The federal government will pay for nursing home care, but only if you become a pauper. If you go into a nursing home and gradually erase your life savings, down to the last $2,000, then you qualify for federal help. The program is called Medicaid (Medi-Cal in California). This becomes real to most people only when they must place a parent or grandparent in a nursing home and are shocked to learn that Medicare, the federal health program for those over 65, won't cover the costs.

Many people are misinformed or confused about how Medicare works. The federal health program will help pay for fixing a broken arm, removing an inflamed appendix or repairing a damaged heart through coronary bypass surgery. But it won't pay a dime for ordinary care in a nursing home, for the routine daily maintenance and feeding of somebody with Alzheimer's disease or for someone permanently incapacitated by a stroke.

Adding to the confusion is that Medicare will pay for some nursing home stays, said Elinor Ginzler, director of assisted living and long-term care for AARP. For example, Medicare will pay when a patient has hip surgery and goes from the hospital to a nursing home for a brief period to recover and needs some physical therapy. The Medicare benefit provides up to 100 days in a skilled-nursing facility, with the first 20 days free. Unless a person is recovering from a specific illness or injury, Medicare will not pay for routine care, such as bathing, feeding and dressing.
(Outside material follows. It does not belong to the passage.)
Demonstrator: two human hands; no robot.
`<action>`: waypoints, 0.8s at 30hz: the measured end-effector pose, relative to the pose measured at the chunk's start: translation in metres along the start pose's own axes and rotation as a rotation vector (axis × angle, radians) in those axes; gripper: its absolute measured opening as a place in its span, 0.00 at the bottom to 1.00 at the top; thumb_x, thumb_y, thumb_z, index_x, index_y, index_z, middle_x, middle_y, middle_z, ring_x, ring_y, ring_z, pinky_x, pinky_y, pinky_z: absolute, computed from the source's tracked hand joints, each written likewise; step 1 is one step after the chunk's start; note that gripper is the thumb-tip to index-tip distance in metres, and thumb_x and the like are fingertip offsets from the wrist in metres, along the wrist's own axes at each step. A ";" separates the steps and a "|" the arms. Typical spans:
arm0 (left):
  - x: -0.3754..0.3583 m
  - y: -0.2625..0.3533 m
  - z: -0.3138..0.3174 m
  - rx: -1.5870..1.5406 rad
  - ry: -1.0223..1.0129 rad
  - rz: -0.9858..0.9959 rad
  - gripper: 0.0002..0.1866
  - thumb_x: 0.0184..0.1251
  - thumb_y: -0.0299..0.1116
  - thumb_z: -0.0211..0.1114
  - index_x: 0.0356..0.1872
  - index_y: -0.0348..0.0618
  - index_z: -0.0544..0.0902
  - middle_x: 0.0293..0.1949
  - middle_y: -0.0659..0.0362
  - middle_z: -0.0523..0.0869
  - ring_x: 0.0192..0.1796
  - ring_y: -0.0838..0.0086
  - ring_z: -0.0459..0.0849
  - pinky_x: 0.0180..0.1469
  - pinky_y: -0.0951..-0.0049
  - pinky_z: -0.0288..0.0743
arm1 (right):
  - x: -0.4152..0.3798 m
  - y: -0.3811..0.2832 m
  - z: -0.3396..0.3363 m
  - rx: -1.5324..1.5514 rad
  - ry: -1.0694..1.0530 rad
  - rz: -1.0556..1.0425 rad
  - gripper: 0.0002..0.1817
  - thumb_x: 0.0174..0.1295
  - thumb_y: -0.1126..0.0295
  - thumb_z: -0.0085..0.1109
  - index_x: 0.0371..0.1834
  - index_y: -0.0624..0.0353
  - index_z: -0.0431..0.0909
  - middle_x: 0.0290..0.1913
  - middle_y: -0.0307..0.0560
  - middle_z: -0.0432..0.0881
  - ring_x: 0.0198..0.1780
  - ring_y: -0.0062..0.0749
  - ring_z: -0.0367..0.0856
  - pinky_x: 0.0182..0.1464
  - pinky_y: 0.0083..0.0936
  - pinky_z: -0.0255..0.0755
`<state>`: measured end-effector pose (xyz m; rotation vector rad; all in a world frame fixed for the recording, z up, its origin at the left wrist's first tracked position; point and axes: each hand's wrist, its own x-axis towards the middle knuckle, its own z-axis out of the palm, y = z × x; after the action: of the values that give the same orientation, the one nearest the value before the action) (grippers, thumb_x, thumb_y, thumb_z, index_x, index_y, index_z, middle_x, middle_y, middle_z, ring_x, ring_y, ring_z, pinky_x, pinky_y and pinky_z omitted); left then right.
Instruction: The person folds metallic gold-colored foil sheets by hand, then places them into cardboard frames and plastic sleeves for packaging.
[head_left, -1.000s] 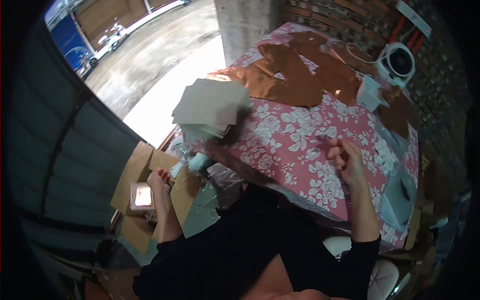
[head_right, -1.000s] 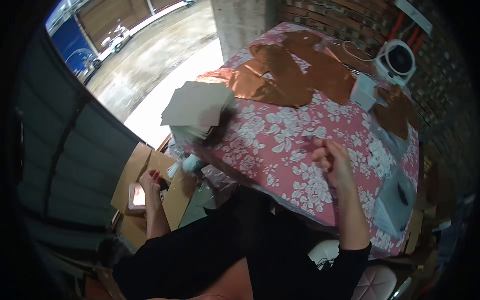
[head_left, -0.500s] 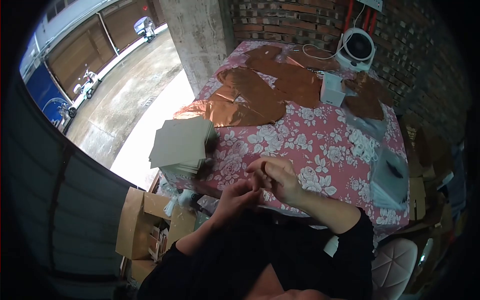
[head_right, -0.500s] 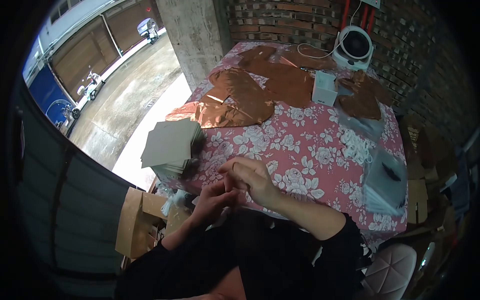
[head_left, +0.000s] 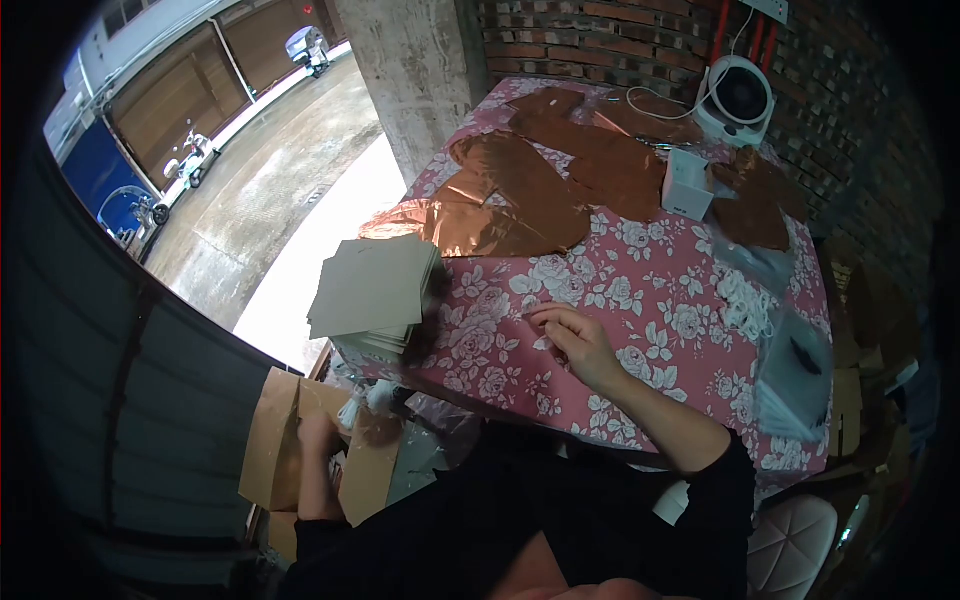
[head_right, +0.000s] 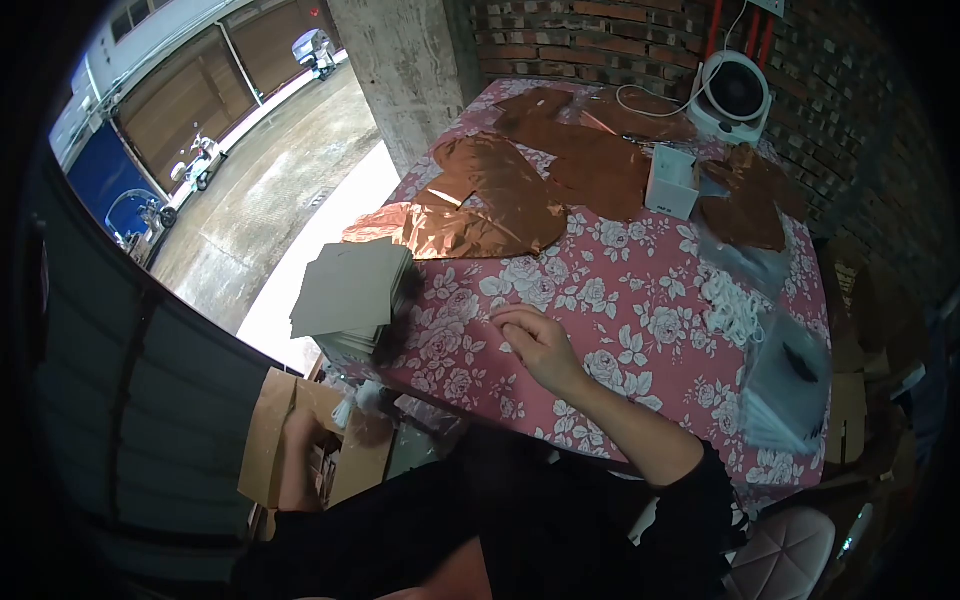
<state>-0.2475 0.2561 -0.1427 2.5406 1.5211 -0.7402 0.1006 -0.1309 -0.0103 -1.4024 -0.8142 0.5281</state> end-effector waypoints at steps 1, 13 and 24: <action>0.089 -0.053 0.041 -0.455 0.144 -0.025 0.19 0.62 0.45 0.59 0.38 0.36 0.85 0.39 0.43 0.86 0.41 0.52 0.86 0.43 0.55 0.79 | 0.001 0.003 -0.001 0.002 -0.002 -0.002 0.13 0.69 0.71 0.47 0.48 0.67 0.79 0.57 0.41 0.75 0.31 0.14 0.72 0.32 0.13 0.68; -0.045 0.204 -0.263 -0.283 0.792 0.836 0.38 0.58 0.53 0.68 0.57 0.28 0.73 0.54 0.41 0.75 0.60 0.50 0.72 0.63 0.57 0.66 | -0.001 0.011 -0.002 0.001 0.017 0.048 0.13 0.70 0.73 0.46 0.47 0.64 0.81 0.46 0.38 0.82 0.29 0.11 0.71 0.29 0.12 0.66; -0.011 0.240 -0.246 -0.230 0.520 1.045 0.32 0.55 0.48 0.71 0.54 0.33 0.75 0.45 0.46 0.80 0.50 0.55 0.79 0.53 0.60 0.72 | -0.001 0.017 -0.004 -0.018 0.020 0.087 0.12 0.69 0.74 0.48 0.45 0.67 0.80 0.44 0.44 0.83 0.45 0.23 0.79 0.48 0.21 0.72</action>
<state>0.0405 0.2045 0.0378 2.8802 0.1177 0.2299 0.1057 -0.1320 -0.0274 -1.4624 -0.7455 0.5738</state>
Congress, worried about the future financial solvency of Medicare, isn't going to bust the budget by expanding benefits to include nursing home care. Instead, the legislators want to encourage Americans to take responsibility themselves by buying insurance against the risk of needing some type of nursing home care.

The insurance enables people to pay for nursing home care without depleting their financial assets. They can retain their savings accounts, stocks and bonds to pay for living costs as they age, or to preserve as an inheritance for heirs.
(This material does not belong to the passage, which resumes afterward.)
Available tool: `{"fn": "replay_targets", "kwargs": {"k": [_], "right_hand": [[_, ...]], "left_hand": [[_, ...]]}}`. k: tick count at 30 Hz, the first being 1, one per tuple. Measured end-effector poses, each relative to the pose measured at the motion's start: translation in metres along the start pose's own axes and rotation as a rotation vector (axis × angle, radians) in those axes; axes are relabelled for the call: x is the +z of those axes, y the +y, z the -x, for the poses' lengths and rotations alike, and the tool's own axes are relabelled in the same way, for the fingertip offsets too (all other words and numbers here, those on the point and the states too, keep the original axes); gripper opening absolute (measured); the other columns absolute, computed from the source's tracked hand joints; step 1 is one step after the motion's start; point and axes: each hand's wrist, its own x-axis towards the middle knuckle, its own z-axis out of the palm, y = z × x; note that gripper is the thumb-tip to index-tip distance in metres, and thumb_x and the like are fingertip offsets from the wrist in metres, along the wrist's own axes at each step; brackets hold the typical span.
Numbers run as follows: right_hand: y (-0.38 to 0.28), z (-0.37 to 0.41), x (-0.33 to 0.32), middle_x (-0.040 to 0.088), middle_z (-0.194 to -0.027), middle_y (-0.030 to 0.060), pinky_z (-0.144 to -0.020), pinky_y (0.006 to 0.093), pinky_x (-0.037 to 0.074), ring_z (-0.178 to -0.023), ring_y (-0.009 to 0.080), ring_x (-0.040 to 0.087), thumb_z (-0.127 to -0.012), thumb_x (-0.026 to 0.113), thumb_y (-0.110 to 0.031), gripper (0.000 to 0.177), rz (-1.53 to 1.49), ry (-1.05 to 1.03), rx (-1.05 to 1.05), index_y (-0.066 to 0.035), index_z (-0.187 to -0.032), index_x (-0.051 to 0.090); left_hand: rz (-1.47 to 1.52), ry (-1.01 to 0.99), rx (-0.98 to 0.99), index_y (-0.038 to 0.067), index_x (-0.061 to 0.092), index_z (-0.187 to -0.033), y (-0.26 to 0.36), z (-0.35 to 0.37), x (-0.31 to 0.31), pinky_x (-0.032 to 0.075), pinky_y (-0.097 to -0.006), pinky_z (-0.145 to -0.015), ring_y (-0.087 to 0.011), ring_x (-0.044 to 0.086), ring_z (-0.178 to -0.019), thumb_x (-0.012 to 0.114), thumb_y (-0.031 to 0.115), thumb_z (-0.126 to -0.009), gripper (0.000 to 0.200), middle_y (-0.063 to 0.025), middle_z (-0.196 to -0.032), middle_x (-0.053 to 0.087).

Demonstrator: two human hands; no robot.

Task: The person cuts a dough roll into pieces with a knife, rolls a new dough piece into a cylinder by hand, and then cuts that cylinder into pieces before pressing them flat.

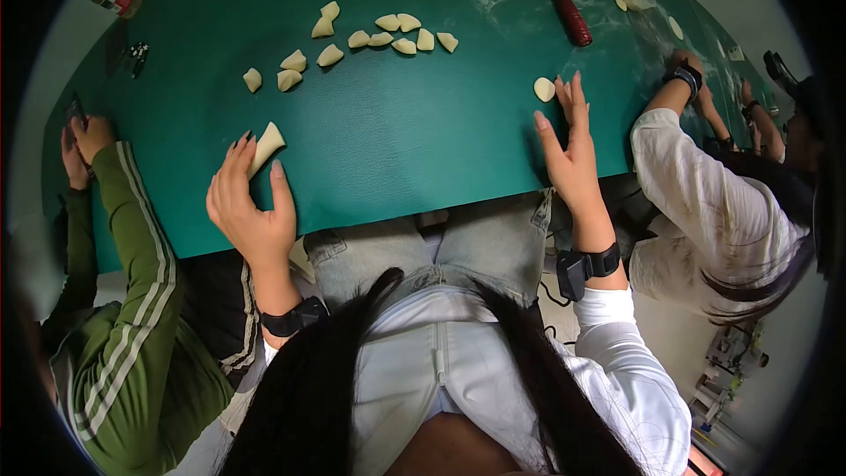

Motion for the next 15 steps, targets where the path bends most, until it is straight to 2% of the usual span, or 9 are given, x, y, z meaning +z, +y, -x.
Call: {"fn": "replay_targets", "kwargs": {"k": [1, 4, 7, 13, 15], "right_hand": [[0.002, -0.001, 0.001, 0.047, -0.160, 0.0226, -0.129, 0.0530, 0.012, -0.153, 0.0345, 0.039, -0.101, 0.066, -0.024, 0.079, -0.097, 0.029, 0.034, 0.003, -0.163, 0.025], [0.005, 0.000, 0.003, 0.050, -0.158, 0.0215, -0.129, 0.0530, 0.012, -0.152, 0.0338, 0.041, -0.101, 0.067, -0.023, 0.080, 0.027, 0.031, -0.031, 0.001, -0.164, 0.024], [0.003, 0.000, 0.003, 0.049, -0.158, 0.0221, -0.129, 0.0532, 0.014, -0.151, 0.0347, 0.042, -0.102, 0.065, -0.025, 0.077, 0.016, 0.029, -0.039, 0.000, -0.163, 0.026], [-0.005, 0.002, 0.000, 0.046, -0.160, 0.0220, -0.127, 0.0545, 0.021, -0.150, 0.0390, 0.042, -0.103, 0.060, -0.030, 0.074, 0.355, -0.049, -0.162, 0.001, -0.162, 0.029], [-0.012, -0.001, -0.006, 0.046, -0.160, 0.0214, -0.127, 0.0548, 0.022, -0.150, 0.0394, 0.042, -0.102, 0.060, -0.029, 0.075, 0.275, -0.042, -0.142, 0.002, -0.162, 0.029]], "left_hand": [[-0.001, 0.000, 0.000, 0.009, 0.070, -0.124, 0.000, 0.000, 0.000, 0.042, -0.0411, -0.107, -0.0287, 0.067, -0.122, 0.071, 0.018, -0.093, 0.032, -0.0083, -0.130, 0.073], [-0.002, 0.000, -0.003, 0.008, 0.070, -0.124, 0.001, -0.001, 0.000, 0.043, -0.0414, -0.107, -0.0286, 0.067, -0.122, 0.070, 0.018, -0.093, 0.032, -0.0082, -0.130, 0.073], [-0.005, -0.004, -0.006, 0.008, 0.070, -0.123, 0.001, -0.001, 0.000, 0.043, -0.0414, -0.107, -0.0285, 0.067, -0.122, 0.070, 0.018, -0.093, 0.032, -0.0081, -0.130, 0.073], [-0.004, -0.004, -0.008, 0.009, 0.070, -0.123, 0.001, -0.001, 0.000, 0.042, -0.0412, -0.107, -0.0283, 0.066, -0.123, 0.070, 0.018, -0.093, 0.032, -0.0076, -0.130, 0.073], [-0.003, -0.005, -0.008, 0.009, 0.070, -0.124, 0.001, -0.001, 0.000, 0.042, -0.0412, -0.108, -0.0282, 0.066, -0.123, 0.070, 0.018, -0.093, 0.032, -0.0075, -0.130, 0.073]]}}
This coverage is called long-term care insurance, and only about 6 million people have such policies. To help encourage this type of coverage, the federal government is offering the insurance to federal workers and members of the military and their spouses and parents.

"The federal government wants to be a role model for other employers that might be interested in offering this insurance--there is no question that it is cheaper when you buy it in a group," said the AARP's Ginzler.
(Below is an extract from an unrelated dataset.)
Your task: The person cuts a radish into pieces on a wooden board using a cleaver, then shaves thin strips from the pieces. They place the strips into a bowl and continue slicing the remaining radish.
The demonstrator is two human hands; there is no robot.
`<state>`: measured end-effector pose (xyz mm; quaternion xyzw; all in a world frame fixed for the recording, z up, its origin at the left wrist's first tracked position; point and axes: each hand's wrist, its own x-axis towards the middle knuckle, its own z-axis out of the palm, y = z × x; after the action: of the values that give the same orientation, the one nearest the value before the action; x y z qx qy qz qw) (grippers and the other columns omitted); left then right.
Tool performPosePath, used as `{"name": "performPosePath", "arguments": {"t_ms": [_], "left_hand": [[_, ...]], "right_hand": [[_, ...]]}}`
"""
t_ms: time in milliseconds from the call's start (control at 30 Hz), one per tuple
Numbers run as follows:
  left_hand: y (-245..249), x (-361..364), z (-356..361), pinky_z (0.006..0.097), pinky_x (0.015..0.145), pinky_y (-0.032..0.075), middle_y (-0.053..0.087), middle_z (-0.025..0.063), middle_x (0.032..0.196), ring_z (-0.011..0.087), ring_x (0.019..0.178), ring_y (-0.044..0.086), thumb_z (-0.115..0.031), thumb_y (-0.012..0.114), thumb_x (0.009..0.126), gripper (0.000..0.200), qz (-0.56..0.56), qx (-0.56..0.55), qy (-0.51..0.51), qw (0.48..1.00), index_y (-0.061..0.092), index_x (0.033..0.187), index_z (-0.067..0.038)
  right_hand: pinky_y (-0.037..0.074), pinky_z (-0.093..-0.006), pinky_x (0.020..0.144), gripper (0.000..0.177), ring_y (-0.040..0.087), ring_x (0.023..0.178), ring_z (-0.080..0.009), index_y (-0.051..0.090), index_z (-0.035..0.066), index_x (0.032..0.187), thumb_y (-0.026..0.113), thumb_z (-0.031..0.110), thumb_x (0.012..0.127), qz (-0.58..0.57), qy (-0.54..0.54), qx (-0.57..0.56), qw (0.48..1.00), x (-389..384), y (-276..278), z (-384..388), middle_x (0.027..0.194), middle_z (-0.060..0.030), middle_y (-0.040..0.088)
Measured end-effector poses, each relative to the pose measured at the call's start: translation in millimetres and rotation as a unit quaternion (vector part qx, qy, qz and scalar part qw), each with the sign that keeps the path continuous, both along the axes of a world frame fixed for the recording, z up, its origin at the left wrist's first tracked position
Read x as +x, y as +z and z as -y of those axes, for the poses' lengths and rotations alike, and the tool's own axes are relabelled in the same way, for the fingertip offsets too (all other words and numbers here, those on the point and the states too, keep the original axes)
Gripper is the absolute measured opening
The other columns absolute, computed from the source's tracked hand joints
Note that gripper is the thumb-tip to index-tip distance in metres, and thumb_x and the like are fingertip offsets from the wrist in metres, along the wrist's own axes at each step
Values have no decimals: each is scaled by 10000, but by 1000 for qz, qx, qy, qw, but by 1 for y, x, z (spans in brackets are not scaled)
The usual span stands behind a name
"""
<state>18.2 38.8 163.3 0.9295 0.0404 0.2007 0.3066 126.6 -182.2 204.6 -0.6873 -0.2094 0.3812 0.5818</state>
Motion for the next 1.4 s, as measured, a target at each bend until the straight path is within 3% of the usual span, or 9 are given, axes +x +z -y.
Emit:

Starting in July, the government will allow current federal workers, members of the armed forces and retirees from federal agencies and the military to purchase long-term care policies. Also eligible will be their children over the age of 18, their spouses, and their parents and parents-in-law.

The policies must be purchased by Dec. 31. After that, the government will decide whether to provide another opportunity for people to buy the policies.

The coverage will be about 15% to 20% cheaper, on average, than policies available on the market for people in average health.

"We think the policy will be an important part of the compensation package, and we have to remain contemporary in the coverage," said Frank Titus, who is directing the program for the federal Office of Personnel Management.

Benefits will range from $50 a day to $300 a day. The money for benefits is provided in a pool of coverage, with the funds available to be used in several different ways: to pay for someone hired to provide care at home; for use in an assisted-living facility, typically apartment-type settings; or for nursing homes, where custodial care is required.

To qualify, an individual must need help with at least two of six basic activities of daily living: bathing, dressing, toileting (getting to the bathroom and using the toilet), continence (control of bladder and bowels), eating and transferring (getting in and out of bed or chairs).